● WORK TO COMPLETE:
Output the entire listing that follows verbatim.

#####

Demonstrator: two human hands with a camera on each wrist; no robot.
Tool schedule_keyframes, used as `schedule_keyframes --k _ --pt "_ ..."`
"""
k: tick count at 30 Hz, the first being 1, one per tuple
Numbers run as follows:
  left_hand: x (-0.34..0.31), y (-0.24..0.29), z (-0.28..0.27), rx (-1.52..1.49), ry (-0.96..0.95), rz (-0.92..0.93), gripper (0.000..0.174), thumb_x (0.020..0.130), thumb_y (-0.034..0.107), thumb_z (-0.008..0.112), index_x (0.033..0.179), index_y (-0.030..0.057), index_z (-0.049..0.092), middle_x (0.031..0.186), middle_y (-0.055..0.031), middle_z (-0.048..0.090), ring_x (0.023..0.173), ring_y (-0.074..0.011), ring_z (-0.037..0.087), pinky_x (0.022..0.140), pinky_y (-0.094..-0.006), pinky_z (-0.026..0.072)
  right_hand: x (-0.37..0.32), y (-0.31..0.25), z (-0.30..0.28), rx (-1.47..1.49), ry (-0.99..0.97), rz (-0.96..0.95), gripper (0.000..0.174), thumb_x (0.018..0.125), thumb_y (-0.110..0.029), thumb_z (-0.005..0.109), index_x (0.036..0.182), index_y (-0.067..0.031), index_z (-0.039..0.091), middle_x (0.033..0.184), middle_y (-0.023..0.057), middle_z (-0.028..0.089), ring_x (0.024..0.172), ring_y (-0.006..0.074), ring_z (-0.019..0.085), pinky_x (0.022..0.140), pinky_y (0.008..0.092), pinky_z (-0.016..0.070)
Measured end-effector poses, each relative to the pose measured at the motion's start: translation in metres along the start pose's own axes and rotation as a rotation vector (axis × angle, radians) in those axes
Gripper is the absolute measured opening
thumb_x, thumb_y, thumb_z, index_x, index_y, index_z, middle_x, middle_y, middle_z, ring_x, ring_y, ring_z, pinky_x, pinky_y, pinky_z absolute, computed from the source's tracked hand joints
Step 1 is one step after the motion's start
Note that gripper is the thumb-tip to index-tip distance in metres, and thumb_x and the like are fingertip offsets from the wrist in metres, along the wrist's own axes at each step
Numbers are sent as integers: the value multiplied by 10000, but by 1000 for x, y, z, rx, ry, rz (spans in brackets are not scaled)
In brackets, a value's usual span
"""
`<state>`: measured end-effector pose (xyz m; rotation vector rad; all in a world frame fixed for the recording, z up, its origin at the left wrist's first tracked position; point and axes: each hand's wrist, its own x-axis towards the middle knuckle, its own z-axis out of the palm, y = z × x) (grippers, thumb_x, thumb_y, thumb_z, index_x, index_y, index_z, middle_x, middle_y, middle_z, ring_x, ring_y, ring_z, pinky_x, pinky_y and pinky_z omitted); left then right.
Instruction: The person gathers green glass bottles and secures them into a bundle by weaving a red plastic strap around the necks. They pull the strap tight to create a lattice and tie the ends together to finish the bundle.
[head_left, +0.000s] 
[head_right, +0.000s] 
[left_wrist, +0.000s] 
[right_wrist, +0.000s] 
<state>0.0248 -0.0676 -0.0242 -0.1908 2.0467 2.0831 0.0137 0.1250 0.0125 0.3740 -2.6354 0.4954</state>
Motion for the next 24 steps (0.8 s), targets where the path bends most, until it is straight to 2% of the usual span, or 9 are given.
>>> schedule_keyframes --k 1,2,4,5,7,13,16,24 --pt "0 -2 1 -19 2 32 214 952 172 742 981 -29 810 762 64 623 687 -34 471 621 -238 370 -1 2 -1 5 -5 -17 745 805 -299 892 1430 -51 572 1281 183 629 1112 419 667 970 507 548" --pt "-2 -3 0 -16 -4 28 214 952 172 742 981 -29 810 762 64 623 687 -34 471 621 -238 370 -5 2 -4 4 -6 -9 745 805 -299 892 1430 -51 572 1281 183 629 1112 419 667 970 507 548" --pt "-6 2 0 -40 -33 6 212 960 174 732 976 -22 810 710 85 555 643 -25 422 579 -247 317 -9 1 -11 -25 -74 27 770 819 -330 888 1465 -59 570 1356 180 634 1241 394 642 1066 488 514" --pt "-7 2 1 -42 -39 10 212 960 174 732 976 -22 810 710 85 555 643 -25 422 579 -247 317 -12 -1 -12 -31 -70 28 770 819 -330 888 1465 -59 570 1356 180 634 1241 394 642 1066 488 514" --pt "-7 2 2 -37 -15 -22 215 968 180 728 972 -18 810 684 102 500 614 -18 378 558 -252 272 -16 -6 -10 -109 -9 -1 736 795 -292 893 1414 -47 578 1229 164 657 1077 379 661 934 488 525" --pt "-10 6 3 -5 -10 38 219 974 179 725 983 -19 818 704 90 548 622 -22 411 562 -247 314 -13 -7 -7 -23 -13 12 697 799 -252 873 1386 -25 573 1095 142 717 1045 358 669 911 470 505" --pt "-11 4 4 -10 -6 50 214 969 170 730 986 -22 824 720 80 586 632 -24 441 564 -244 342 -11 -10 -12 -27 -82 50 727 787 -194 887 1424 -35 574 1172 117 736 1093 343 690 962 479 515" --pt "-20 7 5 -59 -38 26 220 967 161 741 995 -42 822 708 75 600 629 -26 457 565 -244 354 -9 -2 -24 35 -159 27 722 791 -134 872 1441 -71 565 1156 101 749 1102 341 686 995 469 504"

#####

● ANSWER TO THE EXERCISE:
Demonstrator: two human hands with a camera on each wrist; no robot.
Tool schedule_keyframes, used as `schedule_keyframes --k _ --pt "_ ..."`
"""
k: tick count at 30 Hz, the first being 1, one per tuple
Numbers run as follows:
  left_hand: x (-0.34..0.31), y (-0.24..0.29), z (-0.28..0.27), rx (-1.52..1.49), ry (-0.96..0.95), rz (-0.92..0.93), gripper (0.000..0.174), thumb_x (0.020..0.130), thumb_y (-0.034..0.107), thumb_z (-0.008..0.112), index_x (0.033..0.179), index_y (-0.030..0.057), index_z (-0.049..0.092), middle_x (0.031..0.186), middle_y (-0.055..0.031), middle_z (-0.048..0.090), ring_x (0.023..0.173), ring_y (-0.074..0.011), ring_z (-0.037..0.087), pinky_x (0.022..0.140), pinky_y (-0.094..-0.006), pinky_z (-0.026..0.072)
  right_hand: x (-0.37..0.32), y (-0.31..0.25), z (-0.30..0.28), rx (-1.47..1.49), ry (-0.99..0.97), rz (-0.96..0.95), gripper (0.000..0.174), thumb_x (0.018..0.125), thumb_y (-0.110..0.029), thumb_z (-0.005..0.109), index_x (0.036..0.182), index_y (-0.067..0.031), index_z (-0.039..0.091), middle_x (0.033..0.184), middle_y (-0.023..0.057), middle_z (-0.028..0.089), ring_x (0.024..0.172), ring_y (-0.006..0.074), ring_z (-0.019..0.085), pinky_x (0.022..0.140), pinky_y (0.008..0.092), pinky_z (-0.016..0.070)
Measured end-effector poses, each relative to the pose measured at the motion's start: translation in metres along the start pose's own axes and rotation as a rotation vector (axis × angle, radians) in those axes
Gripper is the absolute measured opening
thumb_x, thumb_y, thumb_z, index_x, index_y, index_z, middle_x, middle_y, middle_z, ring_x, ring_y, ring_z, pinky_x, pinky_y, pinky_z absolute, computed from the source's tracked hand joints
Step 1 is one step after the motion's start
Note that gripper is the thumb-tip to index-tip distance in metres, and thumb_x and the like are fingertip offsets from the wrist in metres, along the wrist's own axes at each step
Numbers are sent as integers: the value multiplied by 10000, but by 1000 for x, y, z, rx, ry, rz (spans in brackets are not scaled)
In brackets, a value's usual span
"""
`<state>`: measured end-effector pose (xyz m; rotation vector rad; all in a world frame fixed for the recording, z up, its origin at the left wrist's first tracked position; point and axes: each hand's wrist, its own x-axis towards the middle knuckle, its own z-axis out of the palm, y = z × x) (grippers, thumb_x, thumb_y, thumb_z, index_x, index_y, index_z, middle_x, middle_y, middle_z, ring_x, ring_y, ring_z, pinky_x, pinky_y and pinky_z omitted); left then right.
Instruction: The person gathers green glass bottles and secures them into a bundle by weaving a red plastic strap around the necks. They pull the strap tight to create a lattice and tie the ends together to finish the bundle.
[head_left, +0.000s] 
[head_right, +0.000s] 
[left_wrist, +0.000s] 
[right_wrist, +0.000s] 
<state>0.0248 -0.0676 -0.0242 -0.1908 2.0467 2.0831 0.0137 0.1250 0.0125 0.3740 -2.6354 0.4954</state>
Motion for the next 24 steps (0.8 s), targets where the path bends most, until it is straight to 2% of the usual span, or 9 are given.
>>> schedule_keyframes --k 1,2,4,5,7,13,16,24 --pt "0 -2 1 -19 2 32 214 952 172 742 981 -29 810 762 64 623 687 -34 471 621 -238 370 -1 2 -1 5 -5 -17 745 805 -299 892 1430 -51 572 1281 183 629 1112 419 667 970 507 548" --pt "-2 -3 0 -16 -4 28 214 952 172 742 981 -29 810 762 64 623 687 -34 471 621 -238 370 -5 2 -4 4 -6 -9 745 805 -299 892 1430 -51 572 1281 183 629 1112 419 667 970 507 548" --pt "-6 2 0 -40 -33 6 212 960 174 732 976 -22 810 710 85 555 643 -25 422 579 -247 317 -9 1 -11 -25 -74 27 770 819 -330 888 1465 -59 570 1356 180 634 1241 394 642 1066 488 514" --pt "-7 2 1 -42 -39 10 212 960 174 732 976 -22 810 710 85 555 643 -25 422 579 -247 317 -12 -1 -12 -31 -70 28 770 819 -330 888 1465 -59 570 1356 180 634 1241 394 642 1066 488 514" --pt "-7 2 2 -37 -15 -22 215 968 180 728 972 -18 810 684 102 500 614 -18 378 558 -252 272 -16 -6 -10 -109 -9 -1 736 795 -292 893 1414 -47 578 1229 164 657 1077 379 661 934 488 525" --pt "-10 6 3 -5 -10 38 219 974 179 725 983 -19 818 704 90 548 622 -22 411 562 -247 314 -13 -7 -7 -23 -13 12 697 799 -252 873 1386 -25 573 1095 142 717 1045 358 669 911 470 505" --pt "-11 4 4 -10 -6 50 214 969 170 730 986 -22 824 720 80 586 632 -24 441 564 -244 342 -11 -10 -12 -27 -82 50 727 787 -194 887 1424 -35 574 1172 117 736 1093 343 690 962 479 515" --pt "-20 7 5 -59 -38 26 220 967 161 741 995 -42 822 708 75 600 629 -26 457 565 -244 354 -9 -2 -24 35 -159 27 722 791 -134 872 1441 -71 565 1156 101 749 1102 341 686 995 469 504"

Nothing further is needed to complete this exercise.